● TASK PROMPT
Please repeat the data below exactly, with the pictures removed.

● SUPPLIED INFORMATION
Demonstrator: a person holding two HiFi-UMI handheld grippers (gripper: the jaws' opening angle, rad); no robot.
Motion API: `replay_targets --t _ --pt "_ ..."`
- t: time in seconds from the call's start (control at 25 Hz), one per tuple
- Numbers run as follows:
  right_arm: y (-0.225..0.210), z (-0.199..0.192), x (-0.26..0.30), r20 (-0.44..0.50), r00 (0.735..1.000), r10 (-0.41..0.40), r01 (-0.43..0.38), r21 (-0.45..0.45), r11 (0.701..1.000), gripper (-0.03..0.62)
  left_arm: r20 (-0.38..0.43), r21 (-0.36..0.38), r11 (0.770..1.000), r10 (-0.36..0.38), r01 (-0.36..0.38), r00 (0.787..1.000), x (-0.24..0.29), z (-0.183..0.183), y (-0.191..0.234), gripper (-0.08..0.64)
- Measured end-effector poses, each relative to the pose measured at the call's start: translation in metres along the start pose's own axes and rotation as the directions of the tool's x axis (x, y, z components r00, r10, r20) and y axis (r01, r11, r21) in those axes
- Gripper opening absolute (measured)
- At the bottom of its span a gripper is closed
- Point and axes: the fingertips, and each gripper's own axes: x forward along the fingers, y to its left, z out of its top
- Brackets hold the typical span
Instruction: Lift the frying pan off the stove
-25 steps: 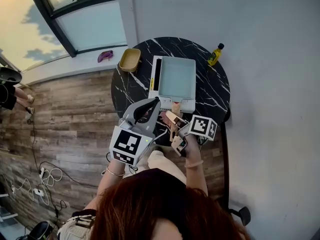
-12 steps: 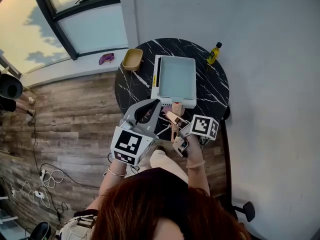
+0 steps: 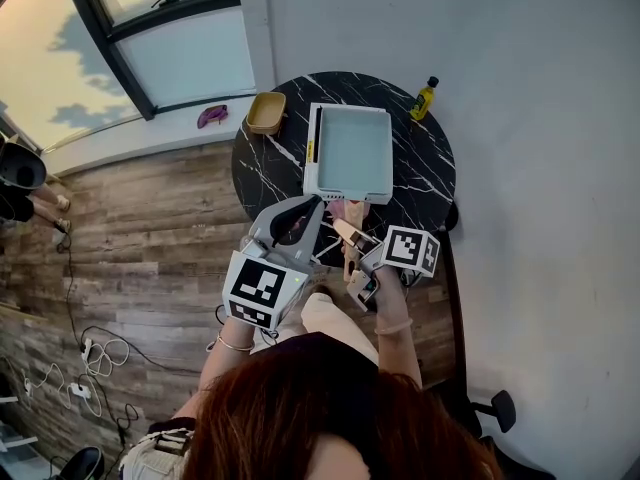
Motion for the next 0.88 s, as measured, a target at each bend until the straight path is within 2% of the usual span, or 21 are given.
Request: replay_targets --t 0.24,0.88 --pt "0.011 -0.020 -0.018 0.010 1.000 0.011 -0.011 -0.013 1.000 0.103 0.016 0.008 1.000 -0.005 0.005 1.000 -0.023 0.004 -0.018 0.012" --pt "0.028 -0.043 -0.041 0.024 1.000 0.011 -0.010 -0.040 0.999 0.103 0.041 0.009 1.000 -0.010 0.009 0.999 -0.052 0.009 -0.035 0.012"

● YOUR SOLUTION
Demonstrator: a person holding two HiFi-UMI handheld grippers (gripper: the jaws' opening angle, rad); no robot.
Motion API: `replay_targets --t _ --pt "_ ..."`
- t: time in seconds from the call's start (control at 25 Hz), one per tuple
- Numbers run as follows:
  right_arm: y (-0.225..0.210), z (-0.199..0.192), x (-0.26..0.30), r20 (-0.44..0.50), r00 (0.735..1.000), r10 (-0.41..0.40), r01 (-0.43..0.38), r21 (-0.45..0.45), r11 (0.701..1.000), gripper (-0.03..0.62)
  left_arm: r20 (-0.38..0.43), r21 (-0.36..0.38), r11 (0.770..1.000), r10 (-0.36..0.38), r01 (-0.36..0.38), r00 (0.787..1.000), x (-0.24..0.29), z (-0.183..0.183), y (-0.191..0.234), gripper (-0.08..0.64)
- Measured end-effector poses, each relative to the pose measured at the call's start: translation in metres along the start pose's own axes and rotation as the directions of the tool's x axis (x, y, z components r00, r10, r20) and y axis (r01, r11, r21) in those axes
- Gripper opening absolute (measured)
- At the bottom of its span a gripper is closed
- Point and axes: the fingertips, and each gripper's own axes: x forward along the fingers, y to its left, z out of its top
- Brackets hold the typical span
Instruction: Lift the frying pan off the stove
-25 steps: 
-12 steps: 
+0 steps: 
Motion for the next 0.88 s, as measured, a target at each bend until the straight path is within 2% of the usual span, or 21 are given.
Request: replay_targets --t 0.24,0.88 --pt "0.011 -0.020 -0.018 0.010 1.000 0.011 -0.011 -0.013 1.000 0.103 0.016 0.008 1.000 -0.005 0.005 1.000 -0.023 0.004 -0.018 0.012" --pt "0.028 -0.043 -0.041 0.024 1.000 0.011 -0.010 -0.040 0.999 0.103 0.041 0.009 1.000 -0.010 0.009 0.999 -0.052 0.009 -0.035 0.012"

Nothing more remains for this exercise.